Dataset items
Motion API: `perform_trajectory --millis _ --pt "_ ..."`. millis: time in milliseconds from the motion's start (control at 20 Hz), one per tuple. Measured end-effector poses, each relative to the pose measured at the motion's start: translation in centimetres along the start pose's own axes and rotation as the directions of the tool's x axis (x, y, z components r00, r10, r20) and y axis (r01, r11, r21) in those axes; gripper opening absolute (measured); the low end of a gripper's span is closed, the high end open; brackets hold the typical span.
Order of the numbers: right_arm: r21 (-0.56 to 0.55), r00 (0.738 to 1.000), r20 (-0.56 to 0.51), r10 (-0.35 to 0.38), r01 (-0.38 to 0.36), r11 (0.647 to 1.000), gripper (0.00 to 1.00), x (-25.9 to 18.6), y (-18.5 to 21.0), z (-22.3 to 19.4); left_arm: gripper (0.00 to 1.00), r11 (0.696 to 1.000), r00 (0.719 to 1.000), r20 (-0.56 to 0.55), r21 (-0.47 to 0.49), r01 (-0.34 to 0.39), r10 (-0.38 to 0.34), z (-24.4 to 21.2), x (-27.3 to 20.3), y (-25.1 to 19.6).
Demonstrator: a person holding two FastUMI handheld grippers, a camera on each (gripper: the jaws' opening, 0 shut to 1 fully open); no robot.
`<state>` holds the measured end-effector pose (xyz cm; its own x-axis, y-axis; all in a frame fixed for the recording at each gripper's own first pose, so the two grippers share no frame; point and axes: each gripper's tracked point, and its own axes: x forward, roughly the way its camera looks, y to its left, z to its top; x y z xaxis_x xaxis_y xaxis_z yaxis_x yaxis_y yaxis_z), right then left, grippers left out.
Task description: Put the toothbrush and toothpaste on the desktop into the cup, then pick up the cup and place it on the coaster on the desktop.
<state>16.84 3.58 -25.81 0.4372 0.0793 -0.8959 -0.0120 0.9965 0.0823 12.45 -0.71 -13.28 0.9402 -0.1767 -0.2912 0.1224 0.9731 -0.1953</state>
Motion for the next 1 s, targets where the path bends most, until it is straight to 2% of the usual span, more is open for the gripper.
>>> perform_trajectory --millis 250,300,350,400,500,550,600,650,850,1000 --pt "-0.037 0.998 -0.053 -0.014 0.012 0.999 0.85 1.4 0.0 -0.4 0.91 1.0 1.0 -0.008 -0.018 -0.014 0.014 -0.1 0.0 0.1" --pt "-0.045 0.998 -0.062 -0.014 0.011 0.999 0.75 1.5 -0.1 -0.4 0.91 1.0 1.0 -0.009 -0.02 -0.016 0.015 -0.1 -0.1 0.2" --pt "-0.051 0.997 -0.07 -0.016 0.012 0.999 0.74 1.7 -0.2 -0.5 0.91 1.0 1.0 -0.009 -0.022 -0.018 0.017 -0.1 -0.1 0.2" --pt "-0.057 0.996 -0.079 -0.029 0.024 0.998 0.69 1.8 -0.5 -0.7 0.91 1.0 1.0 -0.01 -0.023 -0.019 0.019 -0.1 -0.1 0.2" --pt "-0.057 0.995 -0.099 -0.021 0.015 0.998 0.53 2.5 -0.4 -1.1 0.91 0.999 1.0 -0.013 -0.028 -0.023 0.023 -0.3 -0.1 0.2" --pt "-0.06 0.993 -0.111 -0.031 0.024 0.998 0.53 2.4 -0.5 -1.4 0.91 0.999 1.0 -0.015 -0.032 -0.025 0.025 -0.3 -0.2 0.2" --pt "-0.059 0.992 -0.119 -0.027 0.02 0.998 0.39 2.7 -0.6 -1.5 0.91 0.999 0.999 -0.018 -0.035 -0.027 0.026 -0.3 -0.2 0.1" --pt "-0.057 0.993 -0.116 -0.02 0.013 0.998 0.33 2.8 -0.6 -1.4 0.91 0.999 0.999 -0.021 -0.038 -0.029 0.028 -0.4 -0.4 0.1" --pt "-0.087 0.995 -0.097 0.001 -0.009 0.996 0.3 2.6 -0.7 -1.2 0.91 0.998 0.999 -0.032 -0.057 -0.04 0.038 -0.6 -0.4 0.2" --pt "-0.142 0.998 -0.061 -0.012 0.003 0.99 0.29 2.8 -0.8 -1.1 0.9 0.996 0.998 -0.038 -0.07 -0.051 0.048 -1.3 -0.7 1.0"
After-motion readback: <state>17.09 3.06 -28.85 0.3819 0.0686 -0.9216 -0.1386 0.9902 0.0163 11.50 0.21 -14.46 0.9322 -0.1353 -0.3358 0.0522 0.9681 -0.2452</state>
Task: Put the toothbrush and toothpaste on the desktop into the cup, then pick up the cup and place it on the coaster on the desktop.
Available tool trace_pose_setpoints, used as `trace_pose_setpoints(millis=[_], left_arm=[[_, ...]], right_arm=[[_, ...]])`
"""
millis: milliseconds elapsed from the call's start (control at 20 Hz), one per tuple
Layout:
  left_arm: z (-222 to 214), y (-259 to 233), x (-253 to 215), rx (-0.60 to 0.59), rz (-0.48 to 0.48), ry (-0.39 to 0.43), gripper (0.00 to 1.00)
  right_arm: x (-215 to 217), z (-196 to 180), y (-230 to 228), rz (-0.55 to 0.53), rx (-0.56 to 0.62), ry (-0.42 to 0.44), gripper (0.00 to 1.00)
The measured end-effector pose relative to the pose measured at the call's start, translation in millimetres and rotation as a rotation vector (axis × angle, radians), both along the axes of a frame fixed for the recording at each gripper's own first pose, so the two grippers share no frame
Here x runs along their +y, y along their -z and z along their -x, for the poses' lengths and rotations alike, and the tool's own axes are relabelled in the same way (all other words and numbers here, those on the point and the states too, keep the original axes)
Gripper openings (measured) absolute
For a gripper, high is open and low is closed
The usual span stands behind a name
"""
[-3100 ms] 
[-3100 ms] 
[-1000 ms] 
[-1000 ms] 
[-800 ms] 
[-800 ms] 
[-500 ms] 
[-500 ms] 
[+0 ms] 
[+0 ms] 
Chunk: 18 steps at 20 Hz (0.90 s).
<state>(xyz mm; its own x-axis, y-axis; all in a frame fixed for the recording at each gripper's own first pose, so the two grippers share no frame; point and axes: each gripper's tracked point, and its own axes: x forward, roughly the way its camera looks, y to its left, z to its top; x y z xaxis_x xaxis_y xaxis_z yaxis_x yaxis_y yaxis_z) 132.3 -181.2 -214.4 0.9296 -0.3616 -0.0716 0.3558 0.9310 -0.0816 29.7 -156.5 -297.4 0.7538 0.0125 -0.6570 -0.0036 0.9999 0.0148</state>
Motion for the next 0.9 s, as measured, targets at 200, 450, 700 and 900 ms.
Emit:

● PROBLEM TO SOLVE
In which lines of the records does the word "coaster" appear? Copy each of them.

● SOLUTION TO THIS PROBLEM
Task description: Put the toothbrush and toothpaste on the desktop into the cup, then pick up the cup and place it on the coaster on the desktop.
Task: Put the toothbrush and toothpaste on the desktop into the cup, then pick up the cup and place it on the coaster on the desktop.

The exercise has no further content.